## ABOUT THIS TASK
For each line below, print it again exactly as shown.

##### SUPPLIED DATA #####

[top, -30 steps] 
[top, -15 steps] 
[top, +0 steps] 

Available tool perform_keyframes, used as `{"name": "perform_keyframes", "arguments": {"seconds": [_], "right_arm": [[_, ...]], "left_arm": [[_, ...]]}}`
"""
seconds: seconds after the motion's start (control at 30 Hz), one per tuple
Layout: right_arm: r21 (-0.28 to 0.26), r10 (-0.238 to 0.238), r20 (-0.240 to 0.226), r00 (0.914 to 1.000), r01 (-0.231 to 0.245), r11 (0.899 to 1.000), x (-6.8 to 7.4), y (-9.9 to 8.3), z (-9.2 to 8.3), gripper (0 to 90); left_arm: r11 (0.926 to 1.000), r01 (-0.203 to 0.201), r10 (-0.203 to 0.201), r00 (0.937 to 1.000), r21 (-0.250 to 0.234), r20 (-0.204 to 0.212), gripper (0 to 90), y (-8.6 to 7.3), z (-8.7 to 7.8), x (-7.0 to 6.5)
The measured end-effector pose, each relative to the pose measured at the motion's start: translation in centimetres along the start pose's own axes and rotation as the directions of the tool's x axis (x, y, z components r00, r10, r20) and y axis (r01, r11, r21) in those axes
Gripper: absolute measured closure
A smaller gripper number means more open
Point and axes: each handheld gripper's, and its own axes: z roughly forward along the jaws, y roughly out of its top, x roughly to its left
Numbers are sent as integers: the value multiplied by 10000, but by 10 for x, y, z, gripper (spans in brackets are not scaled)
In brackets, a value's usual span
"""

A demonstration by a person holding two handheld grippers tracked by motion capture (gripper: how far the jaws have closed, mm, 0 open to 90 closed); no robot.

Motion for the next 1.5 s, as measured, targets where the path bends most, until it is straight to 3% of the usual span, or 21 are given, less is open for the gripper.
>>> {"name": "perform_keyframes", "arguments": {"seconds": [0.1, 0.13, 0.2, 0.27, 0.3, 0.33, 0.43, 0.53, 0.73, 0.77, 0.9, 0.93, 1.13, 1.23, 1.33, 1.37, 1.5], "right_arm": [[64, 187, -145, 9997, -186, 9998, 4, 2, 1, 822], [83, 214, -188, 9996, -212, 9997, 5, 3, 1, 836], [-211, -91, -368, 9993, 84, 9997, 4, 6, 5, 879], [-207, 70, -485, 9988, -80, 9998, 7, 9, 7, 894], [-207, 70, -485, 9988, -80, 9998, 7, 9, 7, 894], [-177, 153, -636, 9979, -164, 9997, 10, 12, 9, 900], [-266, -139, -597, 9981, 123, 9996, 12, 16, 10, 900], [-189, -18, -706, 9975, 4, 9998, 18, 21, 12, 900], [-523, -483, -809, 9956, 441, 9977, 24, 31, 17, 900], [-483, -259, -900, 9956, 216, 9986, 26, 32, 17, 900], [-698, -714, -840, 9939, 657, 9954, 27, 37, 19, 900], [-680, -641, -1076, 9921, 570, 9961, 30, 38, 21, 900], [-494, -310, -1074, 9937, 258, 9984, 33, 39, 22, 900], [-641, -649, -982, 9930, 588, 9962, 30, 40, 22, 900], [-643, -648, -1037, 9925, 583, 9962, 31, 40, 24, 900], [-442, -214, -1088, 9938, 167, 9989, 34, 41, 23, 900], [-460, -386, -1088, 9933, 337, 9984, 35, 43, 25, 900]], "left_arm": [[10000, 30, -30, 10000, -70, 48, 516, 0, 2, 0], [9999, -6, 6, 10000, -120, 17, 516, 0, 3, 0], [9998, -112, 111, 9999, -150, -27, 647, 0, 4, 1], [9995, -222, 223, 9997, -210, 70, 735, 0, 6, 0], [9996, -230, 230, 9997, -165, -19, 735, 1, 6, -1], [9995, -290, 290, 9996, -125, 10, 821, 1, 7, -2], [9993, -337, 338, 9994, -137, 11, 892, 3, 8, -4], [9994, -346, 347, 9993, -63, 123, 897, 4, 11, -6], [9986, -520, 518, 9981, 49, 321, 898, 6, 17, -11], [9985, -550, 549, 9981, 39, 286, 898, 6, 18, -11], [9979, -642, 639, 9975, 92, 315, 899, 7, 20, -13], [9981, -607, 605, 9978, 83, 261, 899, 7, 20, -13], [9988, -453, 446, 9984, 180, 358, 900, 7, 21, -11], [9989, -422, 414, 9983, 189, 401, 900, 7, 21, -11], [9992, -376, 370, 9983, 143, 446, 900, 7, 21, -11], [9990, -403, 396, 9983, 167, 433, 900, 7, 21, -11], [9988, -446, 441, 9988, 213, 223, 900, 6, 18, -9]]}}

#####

## RESULT OF THIS EXERCISE
[top, -30 steps] 
[top, -15 steps] 
[top, +0 steps] 

Available tool perform_keyframes, used as `{"name": "perform_keyframes", "arguments": {"seconds": [_], "right_arm": [[_, ...]], "left_arm": [[_, ...]]}}`
"""
seconds: seconds after the motion's start (control at 30 Hz), one per tuple
Layout: right_arm: r21 (-0.28 to 0.26), r10 (-0.238 to 0.238), r20 (-0.240 to 0.226), r00 (0.914 to 1.000), r01 (-0.231 to 0.245), r11 (0.899 to 1.000), x (-6.8 to 7.4), y (-9.9 to 8.3), z (-9.2 to 8.3), gripper (0 to 90); left_arm: r11 (0.926 to 1.000), r01 (-0.203 to 0.201), r10 (-0.203 to 0.201), r00 (0.937 to 1.000), r21 (-0.250 to 0.234), r20 (-0.204 to 0.212), gripper (0 to 90), y (-8.6 to 7.3), z (-8.7 to 7.8), x (-7.0 to 6.5)
The measured end-effector pose, each relative to the pose measured at the motion's start: translation in centimetres along the start pose's own axes and rotation as the directions of the tool's x axis (x, y, z components r00, r10, r20) and y axis (r01, r11, r21) in those axes
Gripper: absolute measured closure
A smaller gripper number means more open
Point and axes: each handheld gripper's, and its own axes: z roughly forward along the jaws, y roughly out of its top, x roughly to its left
Numbers are sent as integers: the value multiplied by 10000, but by 10 for x, y, z, gripper (spans in brackets are not scaled)
In brackets, a value's usual span
"""

A demonstration by a person holding two handheld grippers tracked by motion capture (gripper: how far the jaws have closed, mm, 0 open to 90 closed); no robot.

Motion for the next 1.5 s, as measured, targets where the path bends most, until it is straight to 3% of the usual span, or 21 are given, less is open for the gripper.
>>> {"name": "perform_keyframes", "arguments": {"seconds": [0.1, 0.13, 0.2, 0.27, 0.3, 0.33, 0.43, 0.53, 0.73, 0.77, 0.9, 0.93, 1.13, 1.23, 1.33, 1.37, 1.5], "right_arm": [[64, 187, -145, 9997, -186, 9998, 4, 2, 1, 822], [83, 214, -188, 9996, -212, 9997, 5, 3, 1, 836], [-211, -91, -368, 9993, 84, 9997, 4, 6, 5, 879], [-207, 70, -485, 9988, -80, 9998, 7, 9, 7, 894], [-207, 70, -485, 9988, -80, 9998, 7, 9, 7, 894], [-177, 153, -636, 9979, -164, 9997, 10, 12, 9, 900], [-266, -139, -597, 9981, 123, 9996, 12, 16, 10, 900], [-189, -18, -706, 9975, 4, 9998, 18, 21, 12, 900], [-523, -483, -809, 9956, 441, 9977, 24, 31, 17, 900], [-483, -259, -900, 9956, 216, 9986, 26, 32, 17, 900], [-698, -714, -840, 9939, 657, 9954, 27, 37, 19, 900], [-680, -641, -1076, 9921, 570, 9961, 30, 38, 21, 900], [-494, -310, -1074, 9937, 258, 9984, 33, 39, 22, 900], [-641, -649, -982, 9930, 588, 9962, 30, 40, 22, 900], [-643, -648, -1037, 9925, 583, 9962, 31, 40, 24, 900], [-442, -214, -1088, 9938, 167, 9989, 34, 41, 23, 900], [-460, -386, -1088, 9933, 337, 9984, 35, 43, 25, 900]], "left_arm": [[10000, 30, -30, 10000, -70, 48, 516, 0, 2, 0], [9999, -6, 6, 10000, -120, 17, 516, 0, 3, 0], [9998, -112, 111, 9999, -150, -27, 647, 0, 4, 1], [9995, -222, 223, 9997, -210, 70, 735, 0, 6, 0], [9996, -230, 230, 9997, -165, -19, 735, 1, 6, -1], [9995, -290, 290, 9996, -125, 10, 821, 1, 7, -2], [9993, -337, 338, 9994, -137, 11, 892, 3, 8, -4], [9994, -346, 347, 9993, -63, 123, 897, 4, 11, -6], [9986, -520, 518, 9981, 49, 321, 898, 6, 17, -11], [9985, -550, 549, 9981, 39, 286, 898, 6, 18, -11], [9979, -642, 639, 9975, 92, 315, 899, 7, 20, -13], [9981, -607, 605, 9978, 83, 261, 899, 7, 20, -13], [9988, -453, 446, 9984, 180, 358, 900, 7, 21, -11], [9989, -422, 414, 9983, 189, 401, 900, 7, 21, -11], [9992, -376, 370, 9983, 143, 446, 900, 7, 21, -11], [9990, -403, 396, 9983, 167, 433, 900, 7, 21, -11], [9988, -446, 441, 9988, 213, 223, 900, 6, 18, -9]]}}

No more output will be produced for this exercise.